The Rotten Fruit of Hyper-Preterism
I recently stumbled across a video on YouTube. I don’t know who Rafael is, but the other three participants were very familiar to me. All of them were once hyper-preterists, and more than that, they had been committed advocates of what is called Covenant Creationism. For those unfamiliar, Covenant Creationism is an attempt to take the hyper-preterist hermeneutic and retroactively impose it upon Genesis. Instead of receiving the creation account as the historical record of God’s making the heavens and the earth, it reinterprets the text to mean the “creation” of a covenantal order, not the actual creation of the universe. It was a clever way of stripping the Bible of any real scientific relevance, so that “science” could be left to speak authoritatively about origins, while Genesis was confined to theology and symbolism.

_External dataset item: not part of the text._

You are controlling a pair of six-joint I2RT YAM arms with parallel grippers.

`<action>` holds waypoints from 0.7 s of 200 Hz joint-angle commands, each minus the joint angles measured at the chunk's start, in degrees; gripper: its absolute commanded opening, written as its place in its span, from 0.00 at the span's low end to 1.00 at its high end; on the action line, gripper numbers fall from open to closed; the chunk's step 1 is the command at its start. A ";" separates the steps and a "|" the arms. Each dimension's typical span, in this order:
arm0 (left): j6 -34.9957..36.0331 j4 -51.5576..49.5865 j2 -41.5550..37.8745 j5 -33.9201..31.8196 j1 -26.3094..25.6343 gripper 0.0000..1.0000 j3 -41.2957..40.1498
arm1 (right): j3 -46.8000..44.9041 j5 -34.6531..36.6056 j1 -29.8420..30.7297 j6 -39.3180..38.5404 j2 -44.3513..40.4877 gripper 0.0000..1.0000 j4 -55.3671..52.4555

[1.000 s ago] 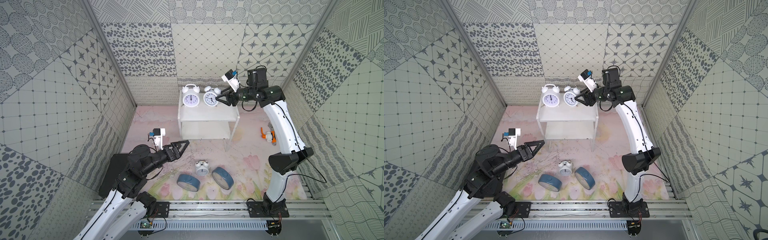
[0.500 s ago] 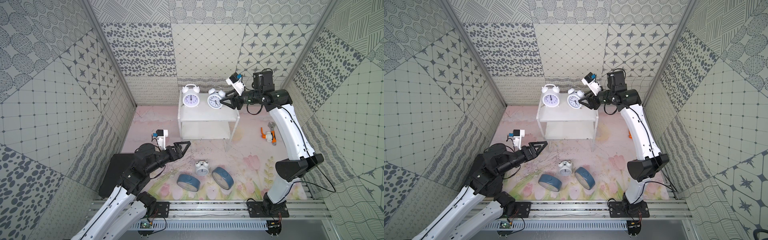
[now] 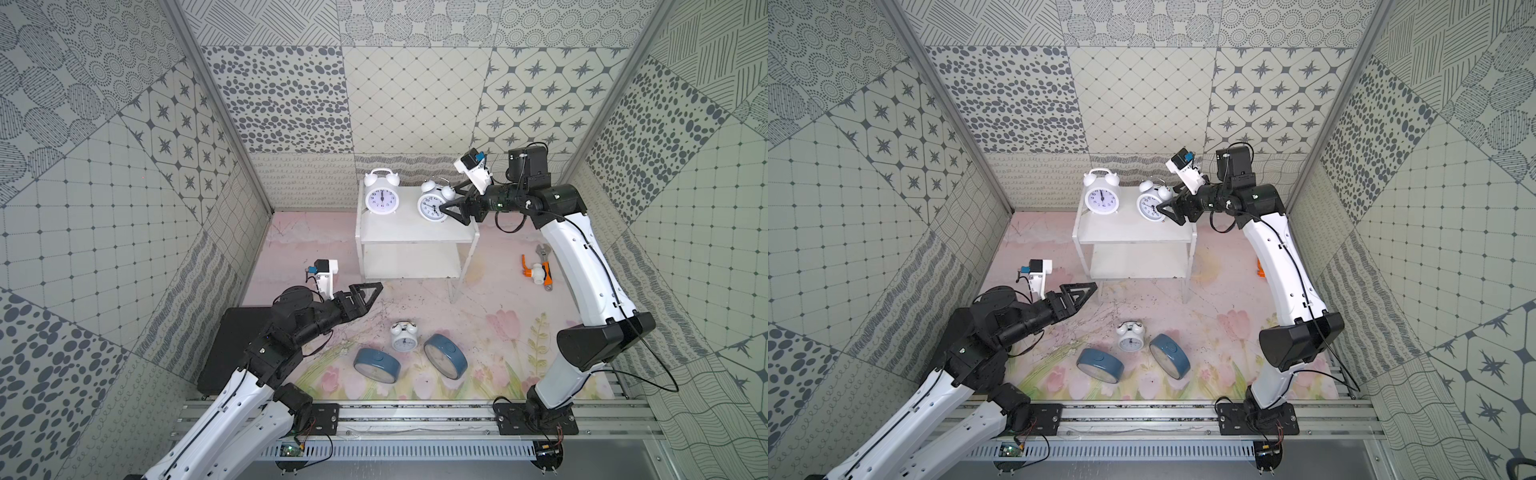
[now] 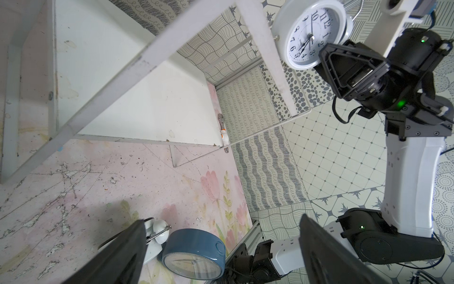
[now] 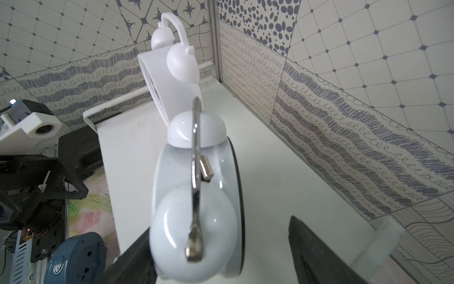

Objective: Place the alarm clocks on the shelf by style
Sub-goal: Place the alarm on the shelf.

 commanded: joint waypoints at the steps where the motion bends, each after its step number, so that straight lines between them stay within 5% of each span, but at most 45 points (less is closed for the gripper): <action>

Even back when I myself was in hyper-preterism, I repeatedly warned that this was atheism in disguise. By divorcing the creation account from the real world, Covenant Creationism removed the Bible from speaking truth into the physical order. Once you surrender Genesis, you have opened the door to surrendering all of Scripture. If God’s revelation is no longer tied to actual history and creation itself, then what keeps the gospel from also being reduced to mere, so-called “covenantal” categories without historical reality?

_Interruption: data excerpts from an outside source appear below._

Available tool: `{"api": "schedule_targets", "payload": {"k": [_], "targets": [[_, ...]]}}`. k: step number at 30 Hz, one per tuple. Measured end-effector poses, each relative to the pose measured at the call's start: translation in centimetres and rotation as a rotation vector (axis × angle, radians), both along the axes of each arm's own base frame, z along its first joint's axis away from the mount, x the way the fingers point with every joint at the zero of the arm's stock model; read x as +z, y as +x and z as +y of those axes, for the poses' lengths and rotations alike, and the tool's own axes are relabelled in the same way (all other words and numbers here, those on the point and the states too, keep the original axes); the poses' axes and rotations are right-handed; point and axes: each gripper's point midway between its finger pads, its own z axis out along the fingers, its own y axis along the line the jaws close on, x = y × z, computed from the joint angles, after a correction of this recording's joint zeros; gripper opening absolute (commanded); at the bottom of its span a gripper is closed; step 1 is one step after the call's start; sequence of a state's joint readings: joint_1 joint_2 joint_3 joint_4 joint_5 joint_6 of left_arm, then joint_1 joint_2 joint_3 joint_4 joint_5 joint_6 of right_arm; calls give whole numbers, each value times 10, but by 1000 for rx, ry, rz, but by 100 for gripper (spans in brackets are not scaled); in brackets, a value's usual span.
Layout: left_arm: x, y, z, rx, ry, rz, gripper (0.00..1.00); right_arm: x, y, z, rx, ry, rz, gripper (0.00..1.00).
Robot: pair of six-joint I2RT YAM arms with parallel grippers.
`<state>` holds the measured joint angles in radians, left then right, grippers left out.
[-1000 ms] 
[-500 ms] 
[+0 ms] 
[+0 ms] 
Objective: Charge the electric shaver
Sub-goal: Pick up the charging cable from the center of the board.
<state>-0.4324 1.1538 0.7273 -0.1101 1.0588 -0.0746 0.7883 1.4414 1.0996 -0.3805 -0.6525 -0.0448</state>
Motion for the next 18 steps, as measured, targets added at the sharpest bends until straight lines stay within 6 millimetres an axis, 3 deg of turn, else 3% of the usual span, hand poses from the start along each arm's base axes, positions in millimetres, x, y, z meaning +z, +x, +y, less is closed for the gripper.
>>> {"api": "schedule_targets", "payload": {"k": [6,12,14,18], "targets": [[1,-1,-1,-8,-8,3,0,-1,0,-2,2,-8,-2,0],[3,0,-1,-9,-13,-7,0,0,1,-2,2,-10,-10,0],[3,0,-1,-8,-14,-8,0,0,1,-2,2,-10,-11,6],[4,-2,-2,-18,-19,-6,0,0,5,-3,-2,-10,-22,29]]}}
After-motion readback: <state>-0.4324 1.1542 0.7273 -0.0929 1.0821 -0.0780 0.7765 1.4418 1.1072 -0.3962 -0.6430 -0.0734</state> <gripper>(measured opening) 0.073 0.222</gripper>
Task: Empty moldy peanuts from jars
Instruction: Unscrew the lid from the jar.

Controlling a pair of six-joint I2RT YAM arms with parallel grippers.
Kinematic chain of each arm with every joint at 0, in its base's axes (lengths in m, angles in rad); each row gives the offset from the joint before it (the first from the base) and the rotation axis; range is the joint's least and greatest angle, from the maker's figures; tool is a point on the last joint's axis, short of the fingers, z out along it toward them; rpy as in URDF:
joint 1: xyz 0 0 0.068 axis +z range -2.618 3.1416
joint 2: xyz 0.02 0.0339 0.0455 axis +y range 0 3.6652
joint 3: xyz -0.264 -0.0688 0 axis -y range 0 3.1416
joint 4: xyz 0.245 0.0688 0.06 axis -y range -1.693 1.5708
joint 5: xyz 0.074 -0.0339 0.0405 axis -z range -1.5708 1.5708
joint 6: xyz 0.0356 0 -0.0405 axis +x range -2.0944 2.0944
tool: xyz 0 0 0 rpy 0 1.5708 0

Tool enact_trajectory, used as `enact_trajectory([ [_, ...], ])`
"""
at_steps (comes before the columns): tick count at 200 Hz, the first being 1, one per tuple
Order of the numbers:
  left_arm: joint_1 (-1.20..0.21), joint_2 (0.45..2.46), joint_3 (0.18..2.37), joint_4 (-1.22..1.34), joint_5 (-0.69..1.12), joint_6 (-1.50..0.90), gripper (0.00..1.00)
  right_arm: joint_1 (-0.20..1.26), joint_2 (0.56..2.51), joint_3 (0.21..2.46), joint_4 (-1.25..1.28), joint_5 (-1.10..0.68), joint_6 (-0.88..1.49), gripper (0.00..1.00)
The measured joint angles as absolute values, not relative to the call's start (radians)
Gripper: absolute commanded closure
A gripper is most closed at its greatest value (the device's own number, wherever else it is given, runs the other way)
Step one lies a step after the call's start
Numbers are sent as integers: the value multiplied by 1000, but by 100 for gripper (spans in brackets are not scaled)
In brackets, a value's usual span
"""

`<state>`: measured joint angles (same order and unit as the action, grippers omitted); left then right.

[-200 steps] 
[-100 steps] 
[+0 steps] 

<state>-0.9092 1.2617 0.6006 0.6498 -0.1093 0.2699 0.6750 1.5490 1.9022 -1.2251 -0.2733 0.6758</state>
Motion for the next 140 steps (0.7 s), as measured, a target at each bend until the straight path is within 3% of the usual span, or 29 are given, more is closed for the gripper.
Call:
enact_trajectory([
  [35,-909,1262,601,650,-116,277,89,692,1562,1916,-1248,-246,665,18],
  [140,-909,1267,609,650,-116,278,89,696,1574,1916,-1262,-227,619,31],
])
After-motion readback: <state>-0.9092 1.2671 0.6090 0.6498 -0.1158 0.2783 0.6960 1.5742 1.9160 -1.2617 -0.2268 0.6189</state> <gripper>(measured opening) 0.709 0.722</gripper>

That warning was not just something I leveled against others. It was the very path the Lord used to bring me out of hyper-preterism. When I began to pick away at the errors of Covenant Creationism, I quickly realized that its problems were not isolated. The same flawed hermeneutic undergirded hyper-preterism itself. Pull on that thread, and the whole system began to unravel. What started with doubts about Covenant Creationism eventually led me to dismantle hyper-preterism altogether, until I could no longer cling to it in good conscience.

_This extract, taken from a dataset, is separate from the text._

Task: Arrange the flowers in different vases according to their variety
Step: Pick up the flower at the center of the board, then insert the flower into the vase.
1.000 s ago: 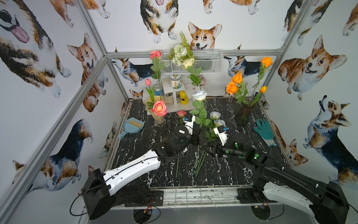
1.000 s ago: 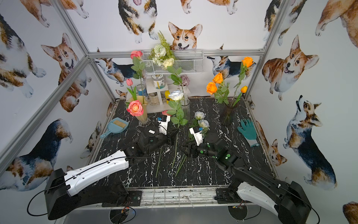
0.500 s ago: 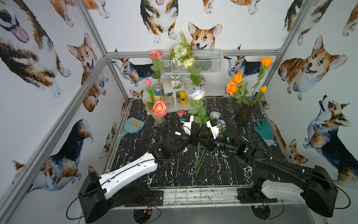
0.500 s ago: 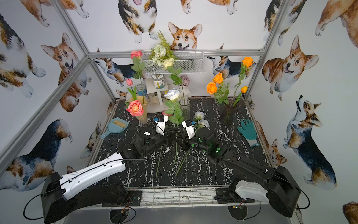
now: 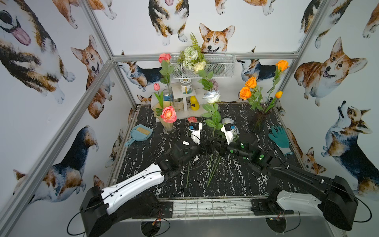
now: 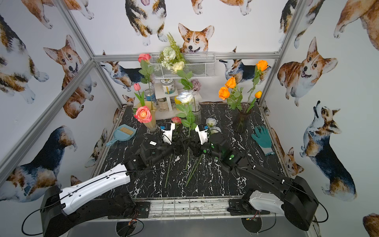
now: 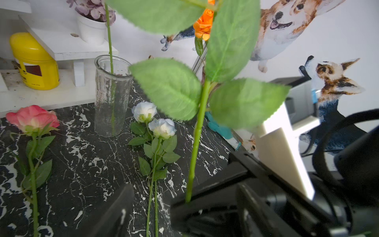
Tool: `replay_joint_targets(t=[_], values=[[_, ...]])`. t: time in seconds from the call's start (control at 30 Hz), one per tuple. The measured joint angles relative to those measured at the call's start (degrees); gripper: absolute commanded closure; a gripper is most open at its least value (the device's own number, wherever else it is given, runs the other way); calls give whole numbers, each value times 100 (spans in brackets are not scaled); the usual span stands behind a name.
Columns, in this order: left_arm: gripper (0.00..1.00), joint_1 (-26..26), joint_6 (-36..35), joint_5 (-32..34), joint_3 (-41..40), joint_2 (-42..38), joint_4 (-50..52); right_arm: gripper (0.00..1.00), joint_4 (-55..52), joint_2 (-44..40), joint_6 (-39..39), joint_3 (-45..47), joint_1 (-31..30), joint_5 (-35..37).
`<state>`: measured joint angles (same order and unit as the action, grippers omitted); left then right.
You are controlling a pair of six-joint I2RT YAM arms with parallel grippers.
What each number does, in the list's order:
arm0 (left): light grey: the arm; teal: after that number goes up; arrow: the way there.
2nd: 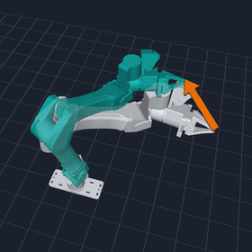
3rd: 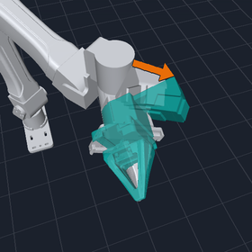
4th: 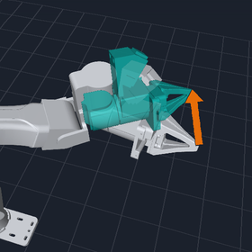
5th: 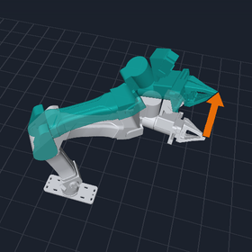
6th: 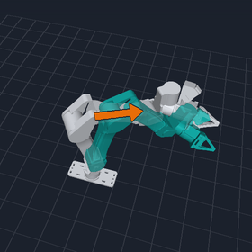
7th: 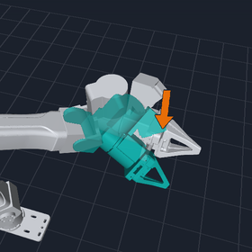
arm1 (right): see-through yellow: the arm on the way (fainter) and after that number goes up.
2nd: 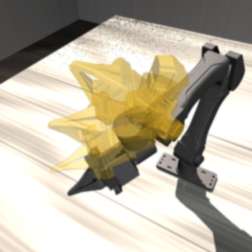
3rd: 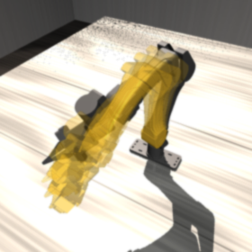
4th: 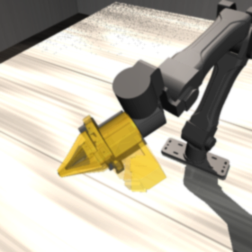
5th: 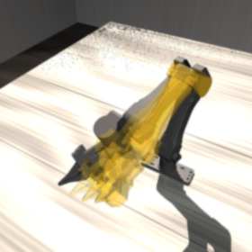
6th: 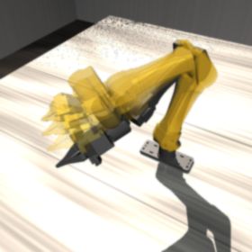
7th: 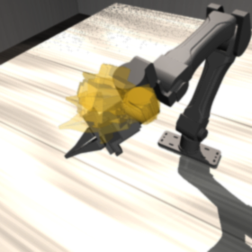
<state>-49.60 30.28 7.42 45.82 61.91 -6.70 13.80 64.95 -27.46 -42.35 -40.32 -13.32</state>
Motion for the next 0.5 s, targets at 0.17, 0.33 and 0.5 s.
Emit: replay_joint_targets(t=[0.17,0.33,0.5], values=[[5,192,42,282,-291,-186,481,90,-402,103,448,-560,450,289],[2,343,129,527,-863,-306,874,90,-632,448,1095,-1484,627,586],[0,385,157,732,-1231,-317,1137,91,-682,964,1635,-2396,870,975]])
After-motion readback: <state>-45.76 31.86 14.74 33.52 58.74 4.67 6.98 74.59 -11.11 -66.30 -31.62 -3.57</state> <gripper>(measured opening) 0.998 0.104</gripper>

Now the consequences have become tragically plain. In this video, Alan, Dustin, and Tami are no longer simply ex-hyper-preterists. They have not only abandoned hyper-preterism, but they have renounced Christ altogether. What began as a theological system claiming to offer a more “consistent” interpretation of Scripture has ended with the wholesale rejection of the faith once delivered to the saints.
This trajectory should not surprise us. Hyper-preterism already places a wedge between the clear teaching of Scripture and its fulfillment in history, by claiming all prophecy—including the resurrection and return of Christ—was fulfilled in AD 70. Covenant Creationism simply applied the same hermeneutic to the very first pages of Scripture. When you reinterpret creation itself as a “covenantal metaphor” rather than the real beginning of God’s universe, you have already given away the foundation upon which the gospel rests. The apostle Paul explicitly ties the gospel to the reality of the first Adam and the first creation (Romans 5:12-21; 1 Corinthians 15:21-22, 45-49). To deny that reality is to unravel the gospel.
Hyper-preterism and Covenant Creationism are not harmless side theories. They are apostasies in seed form, carrying within themselves the roots of atheism. Their hermeneutic steadily eats away at the foundations of the faith until nothing remains. What begins as a clever reinterpretation always ends in open unbelief. The trajectory is unmistakable. You do not arrive at a stronger or purer Christianity. You arrive where Alan, Dustin, and Tami now stand, outside the faith and bowed to the spirit of the age. These systems masquerade as biblical, but in truth they hollow out the very categories Scripture gives us: creation, fall, redemption, consummation. Remove those, and you are left with nothing but human speculation. And once speculation reigns, the last step is always the same, the denial of God Himself.